### To do
First find the line with "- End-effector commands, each" in the entries below, then set down exactly every line through the line with "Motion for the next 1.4", that line included.

### Dataset records
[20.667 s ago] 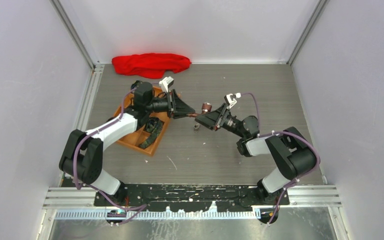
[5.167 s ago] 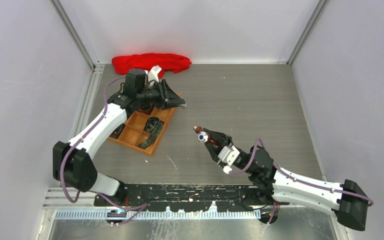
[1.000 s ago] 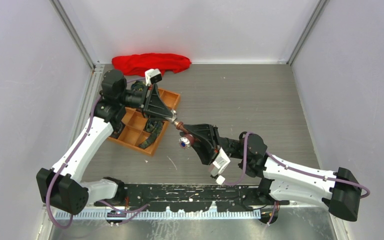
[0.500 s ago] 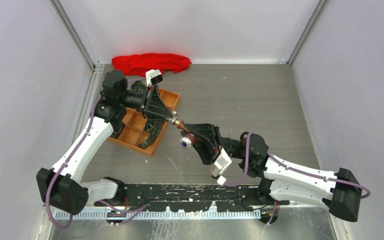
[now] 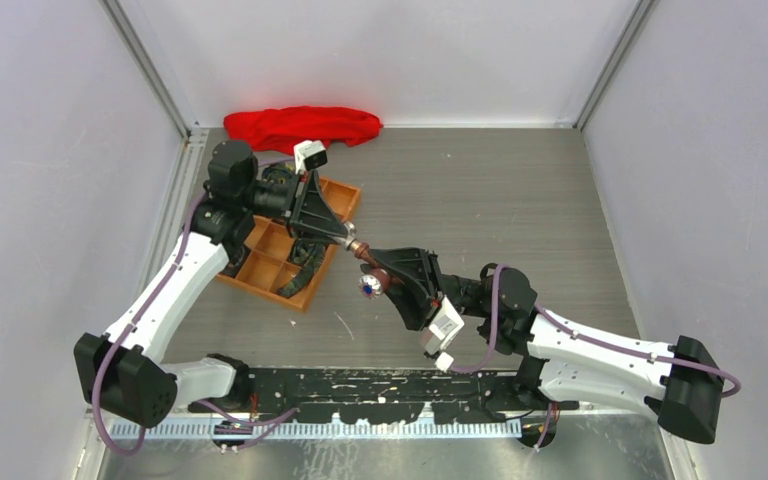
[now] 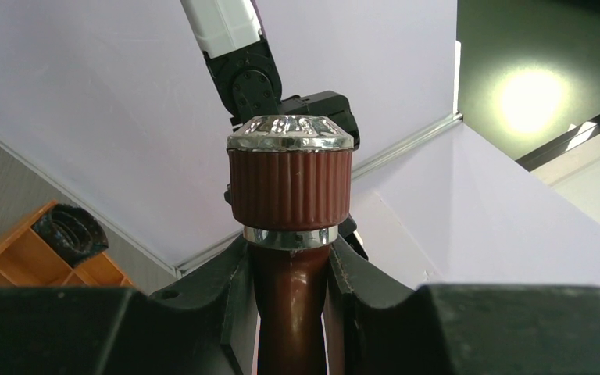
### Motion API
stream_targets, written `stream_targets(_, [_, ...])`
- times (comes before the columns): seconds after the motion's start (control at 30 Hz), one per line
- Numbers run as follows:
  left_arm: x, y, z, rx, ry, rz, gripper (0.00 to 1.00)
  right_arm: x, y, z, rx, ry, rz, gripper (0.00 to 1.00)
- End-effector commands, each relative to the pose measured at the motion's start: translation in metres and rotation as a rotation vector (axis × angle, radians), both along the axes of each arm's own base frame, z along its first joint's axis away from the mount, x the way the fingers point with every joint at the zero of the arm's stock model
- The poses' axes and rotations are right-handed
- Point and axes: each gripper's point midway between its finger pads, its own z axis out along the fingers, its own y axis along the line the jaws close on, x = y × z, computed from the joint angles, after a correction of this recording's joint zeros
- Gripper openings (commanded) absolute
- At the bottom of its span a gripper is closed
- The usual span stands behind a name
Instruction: Install the water faucets
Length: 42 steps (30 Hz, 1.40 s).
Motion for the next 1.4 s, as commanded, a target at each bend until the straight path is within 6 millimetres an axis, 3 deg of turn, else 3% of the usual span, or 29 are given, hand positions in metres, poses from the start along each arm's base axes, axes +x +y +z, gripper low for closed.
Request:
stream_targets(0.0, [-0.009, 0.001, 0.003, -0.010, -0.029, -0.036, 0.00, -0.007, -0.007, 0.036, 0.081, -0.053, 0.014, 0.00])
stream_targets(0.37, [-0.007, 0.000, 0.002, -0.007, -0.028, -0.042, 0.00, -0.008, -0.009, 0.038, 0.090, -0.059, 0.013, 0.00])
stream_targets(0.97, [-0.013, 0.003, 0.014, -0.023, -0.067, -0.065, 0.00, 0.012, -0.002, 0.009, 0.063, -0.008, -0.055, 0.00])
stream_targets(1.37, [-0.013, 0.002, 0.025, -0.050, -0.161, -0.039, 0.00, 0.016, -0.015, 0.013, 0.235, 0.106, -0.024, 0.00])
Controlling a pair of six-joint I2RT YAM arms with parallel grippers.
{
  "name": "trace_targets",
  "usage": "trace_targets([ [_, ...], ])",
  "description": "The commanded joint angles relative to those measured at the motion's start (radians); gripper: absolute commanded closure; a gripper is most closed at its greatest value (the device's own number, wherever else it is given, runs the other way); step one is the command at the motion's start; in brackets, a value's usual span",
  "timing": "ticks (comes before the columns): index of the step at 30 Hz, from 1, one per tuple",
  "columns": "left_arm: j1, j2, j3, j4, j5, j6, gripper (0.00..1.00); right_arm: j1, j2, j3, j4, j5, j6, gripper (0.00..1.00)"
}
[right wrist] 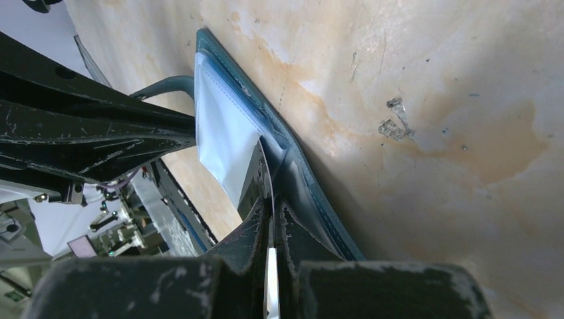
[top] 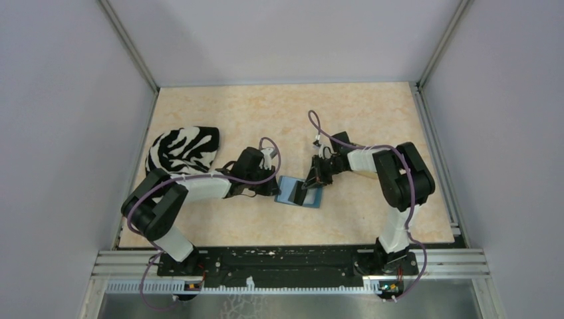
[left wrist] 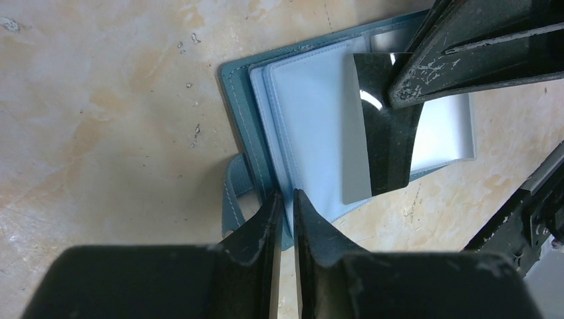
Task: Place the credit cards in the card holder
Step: Insert the credit card into the card holder.
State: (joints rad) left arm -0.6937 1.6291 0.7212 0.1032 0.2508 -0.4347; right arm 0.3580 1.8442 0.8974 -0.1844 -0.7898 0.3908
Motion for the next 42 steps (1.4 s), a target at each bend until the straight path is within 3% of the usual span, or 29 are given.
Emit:
trace_targets([
  [1,-0.004,0.051,0.009,0.006,-0.019,0.03,0.82,0.013,0.041,0.006,0.028,0.03,0.015,1.0],
  [9,-0.004,0.027,0.014,-0.008,-0.03,0.035,0.79,0.012,0.03,-0.002,0.045,0.023,0.023,0.95],
  [16,-0.004,-0.129,0.011,-0.028,-0.089,0.072,0.57,0.012,0.05,0.01,0.041,0.03,0.005,0.9],
  [19,-0.004,-0.205,0.013,-0.016,-0.05,0.072,0.55,0.012,0.051,0.012,0.04,0.03,0.001,0.9],
  [22,-0.022,-0.24,0.018,0.003,0.006,0.052,0.57,0.012,0.052,0.014,0.037,0.031,-0.003,0.9],
  [28,-0.141,-0.221,0.043,0.015,-0.013,-0.004,0.66,0.012,0.052,0.019,0.032,0.033,-0.012,0.89],
  [31,-0.217,-0.15,0.093,-0.012,-0.097,-0.014,0.7,0.011,0.053,0.02,0.033,0.035,-0.015,0.89],
  [36,-0.297,-0.031,0.196,-0.067,-0.272,-0.046,0.83,0.012,0.054,0.021,0.027,0.044,-0.023,0.89],
  [42,-0.361,0.096,0.295,-0.144,-0.407,-0.054,0.89,0.012,0.058,0.023,0.022,0.046,-0.029,0.89],
])
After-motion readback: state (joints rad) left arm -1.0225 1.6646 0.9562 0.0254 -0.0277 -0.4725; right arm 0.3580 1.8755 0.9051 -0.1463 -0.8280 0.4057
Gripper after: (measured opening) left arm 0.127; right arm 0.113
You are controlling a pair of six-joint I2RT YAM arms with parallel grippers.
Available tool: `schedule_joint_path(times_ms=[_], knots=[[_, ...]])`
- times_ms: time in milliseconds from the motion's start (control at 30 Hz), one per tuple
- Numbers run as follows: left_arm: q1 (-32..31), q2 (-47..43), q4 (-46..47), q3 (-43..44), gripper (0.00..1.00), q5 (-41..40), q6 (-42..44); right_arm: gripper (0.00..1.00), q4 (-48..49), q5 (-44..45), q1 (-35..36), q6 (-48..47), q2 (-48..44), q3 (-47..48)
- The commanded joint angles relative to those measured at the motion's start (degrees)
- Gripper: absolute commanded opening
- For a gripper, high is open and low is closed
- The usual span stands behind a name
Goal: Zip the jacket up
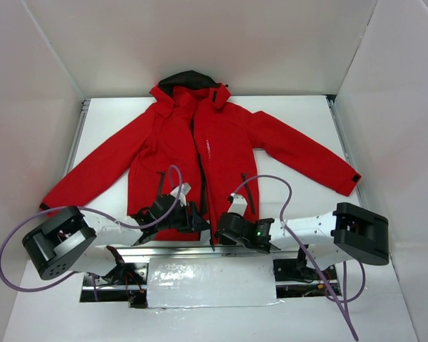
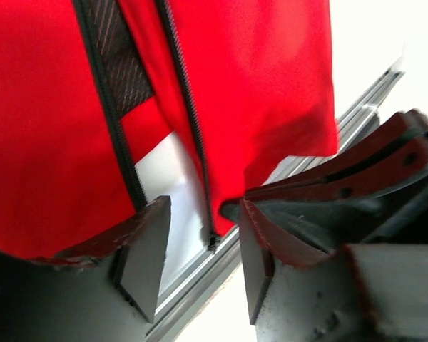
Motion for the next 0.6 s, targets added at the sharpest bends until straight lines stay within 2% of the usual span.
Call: schedule_joint_path(times_ms=[0, 467, 567], knots=[[-1.1, 2.0, 4.4, 0.0, 0.54, 0.0, 0.4, 0.00, 4.0, 0.6, -0.1, 0.8, -2.3, -1.9], [-3.1, 8.4, 7.8, 2.7, 0.53, -0.1, -0.5, 0.00, 7.8, -1.2, -0.1, 0.8, -3.7, -3.9], [-3.3, 9.1, 7.4, 3.1, 0.47, -0.6, -0.3, 0.00, 8.8, -1.6, -0.3, 1.0, -3.8, -4.2]])
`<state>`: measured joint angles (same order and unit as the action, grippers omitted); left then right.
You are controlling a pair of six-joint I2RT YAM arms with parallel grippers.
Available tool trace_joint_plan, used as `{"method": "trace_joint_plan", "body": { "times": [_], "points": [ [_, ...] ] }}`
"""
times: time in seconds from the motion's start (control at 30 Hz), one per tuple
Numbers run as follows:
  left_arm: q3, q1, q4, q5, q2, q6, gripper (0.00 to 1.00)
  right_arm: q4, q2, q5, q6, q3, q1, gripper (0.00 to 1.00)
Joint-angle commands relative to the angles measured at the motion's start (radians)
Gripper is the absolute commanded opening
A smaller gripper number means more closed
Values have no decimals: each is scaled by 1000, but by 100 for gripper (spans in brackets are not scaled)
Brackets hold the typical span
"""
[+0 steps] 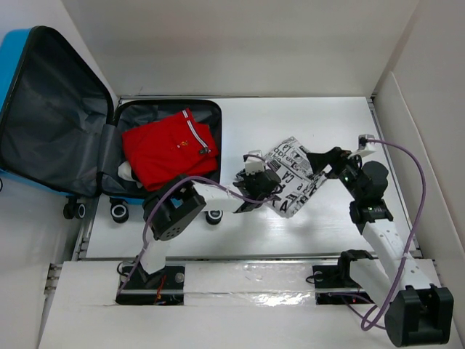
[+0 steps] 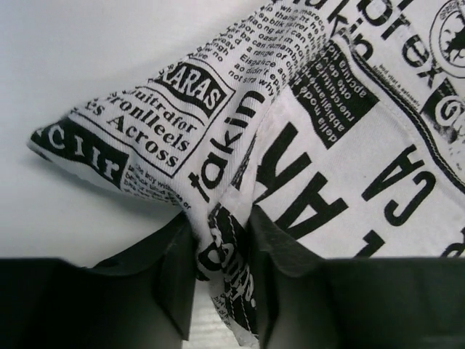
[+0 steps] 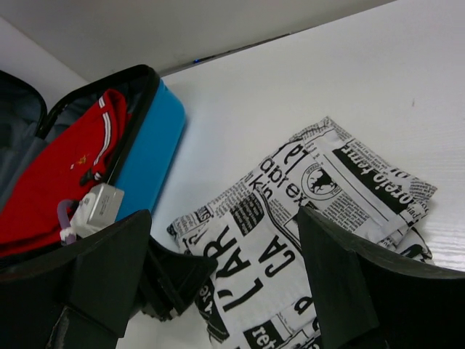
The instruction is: Pack the luggage
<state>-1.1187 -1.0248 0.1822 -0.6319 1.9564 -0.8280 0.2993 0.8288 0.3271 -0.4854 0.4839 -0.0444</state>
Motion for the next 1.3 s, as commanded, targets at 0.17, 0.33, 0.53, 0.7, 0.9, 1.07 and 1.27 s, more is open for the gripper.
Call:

### Solved exercise
- End-effector commands, each relative to the pose measured at the motion's start: translation in metres and rotation as a rotation vector (axis × angle, radians), both along the axes of each arm's own base frame, z along its first joint's axis away from the mount, x the way the fingers point with every joint at the zero of the arm's stock model
- The poses' axes and rotations are right-handed
- Point and axes: each gripper's point midway between its finger pads, its own z axis out along the fingers, its own y axis along the line the jaws close on, x = y × z, computed from the joint angles, after a correction of this recording's joint zeros
- Gripper openings (commanded) absolute
- At the bottom of its span a gripper is closed
- The usual span stands behind a name
Instruction: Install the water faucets
Length: 42 steps (30 Hz, 1.40 s).
Motion for the next 1.4 s, as commanded, a target at each bend until the straight path is within 6 millimetres an axis, 3 deg of turn, else 3% of the usual span, or 29 are given, hand positions in metres, poses from the start along each arm's base axes, axes +x +y +z, gripper low for closed.

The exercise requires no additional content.